SpringerLink (DOI): Not yet available

Supplementary Material: Not Submitted

Link to the Code Repository

N/A

Link to the Dataset(s)

N/A

BibTex

@InProceedings{YanJie_EFMSNet_MICCAI2025,
        author = { Yang, Jie and Shen, Shaowei and Fan, Xuwei and Chen, Ning and Gao, Zhibin and Huang, Lianfen and Zhan, Yihong},
        title = { { EFMS-Net: Efficient Frequency-Enhanced Multi-Scale Network for Ischemic Stroke Segmentation } },
        booktitle = {proceedings of Medical Image Computing and Computer Assisted Intervention -- MICCAI 2025},
        year = {2025},
        publisher = {Springer Nature Switzerland},
        volume = {LNCS 15962},
        month = {September},
        page = {164 -- 174}
}


Reviews

Review #1

  • Please describe the contribution of the paper

    the author proposed anew solution to stroke lesion segmentation with a focus on inference speed and efficiency, called EFMS-Net. Particularly, the EFMS-Net combines a Dual-branch Adaptive Frequency Fusion (DAFF) block that merges local conv and global mamba-based features in frequency domain using DCT-based attention mechanism; another contribution is the Laplacian-enhanced multi-scale attention (LMSA) block for capturing spatial-channel dependencies and enhancing edges using LOG operator.
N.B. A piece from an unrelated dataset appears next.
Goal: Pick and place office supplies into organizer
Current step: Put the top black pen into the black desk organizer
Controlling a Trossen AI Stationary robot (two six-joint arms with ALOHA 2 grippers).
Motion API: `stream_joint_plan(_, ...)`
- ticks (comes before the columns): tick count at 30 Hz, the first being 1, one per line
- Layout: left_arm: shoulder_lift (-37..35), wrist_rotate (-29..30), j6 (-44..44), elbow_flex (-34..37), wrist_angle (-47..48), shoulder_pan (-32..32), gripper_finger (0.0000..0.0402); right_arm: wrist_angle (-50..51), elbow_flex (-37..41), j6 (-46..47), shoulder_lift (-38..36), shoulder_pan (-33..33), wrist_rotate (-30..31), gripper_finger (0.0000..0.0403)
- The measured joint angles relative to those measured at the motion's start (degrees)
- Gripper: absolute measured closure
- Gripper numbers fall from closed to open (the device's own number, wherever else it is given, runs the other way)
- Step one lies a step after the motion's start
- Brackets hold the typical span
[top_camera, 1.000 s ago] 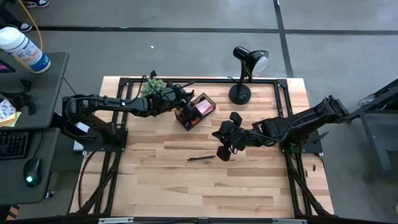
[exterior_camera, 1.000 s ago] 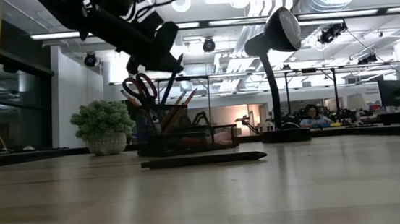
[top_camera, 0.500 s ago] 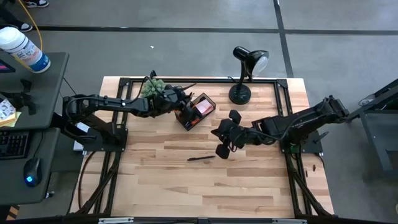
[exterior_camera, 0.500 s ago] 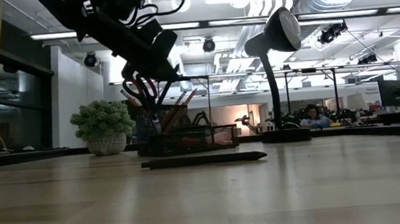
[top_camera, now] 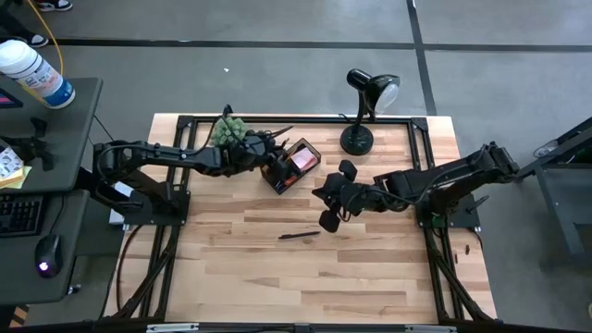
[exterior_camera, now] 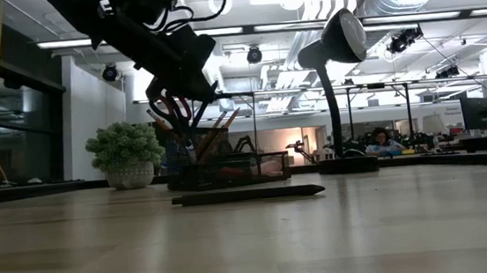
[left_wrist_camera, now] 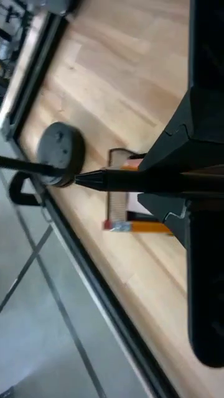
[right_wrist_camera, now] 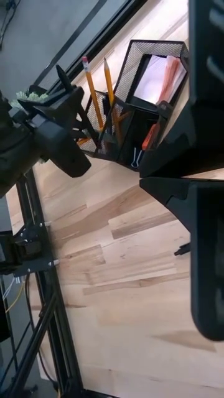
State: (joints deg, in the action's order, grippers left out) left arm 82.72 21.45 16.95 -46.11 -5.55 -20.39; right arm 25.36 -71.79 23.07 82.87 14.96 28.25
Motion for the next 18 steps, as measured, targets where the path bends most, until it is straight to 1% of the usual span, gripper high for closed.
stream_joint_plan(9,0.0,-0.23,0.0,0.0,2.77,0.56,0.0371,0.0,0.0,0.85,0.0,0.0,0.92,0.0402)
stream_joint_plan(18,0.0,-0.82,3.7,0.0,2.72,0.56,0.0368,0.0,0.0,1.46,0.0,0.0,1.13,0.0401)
  • Please list the major strengths of the paper: you should highlight a novel formulation, an original way to use data, demonstration of clinical feasibility, a novel application, a particularly strong evaluation, or anything else that is a strong aspect of this work. Please provide details, for instance, if a method is novel, explain what aspect is novel and why this is interesting.
    1. The experiments on 3 major public datasets + a private dataset are pretty exhaustive in terms of converting different types of MRI for stroke images.
    2. the method shows very good computational efficiency when comparing with standard benchmarks
    3. DAFF is nothing particular but LoG is quite interesting for its effectiveness for boundary details.
  • Please list the major weaknesses of the paper. Please provide details: for instance, if you state that a formulation, way of using data, demonstration of clinical feasibility, or application is not novel, then you must provide specific references to prior work.
    1. statistical anaylsis is needed. particularly, the differences across setup in ablation study with very minor performance differences make me wonder if the difference is statistically significant, particularly given the ISLES datasets are relatively small and the performance variance must be not very tiny. This also means I recommend you to report confidence interval alongside the metrics.
    2. discussion of related work and motivation: the authors should discuss frequency-domain segmentation models; the authors should discuss the motivation for stroke segmentation, what’s the clinical necessacity? ISLES seg and ATLAS serve very different purposes. the proposed method does not truly address anything specific to stroke but rather a general modification to existing methods that may rather work on other imaging modalities/organs.
    3. the setting is not very clear. Do you input all the modalities? or just DWI? what b value? or along with FLAIR/ADC. is your ISLES18 input a 2D input with 5 modalities? what did transform did you do to the slice to make them uniform? cropping? resize?
    4. lack of downstream task to increase clinical utility. particularly, for AIS, stroke onset is a critical task using MRI, worth evaluating the performance with segmentation mask.
    5. the visualization analysis is subpar. What’s the model’s failing behavior? how do you prove your claim about better edge segmentation?
    6. The authors only compare some standard approaches as baseline. The manuscript should compare other SOTA works on these 3 public datasets. many of the SOTA works achieve much higher DSC.
  • Please rate the clarity and organization of this paper

    Good

  • Please comment on the reproducibility of the paper. Please be aware that providing code and data is a plus, but not a requirement for acceptance.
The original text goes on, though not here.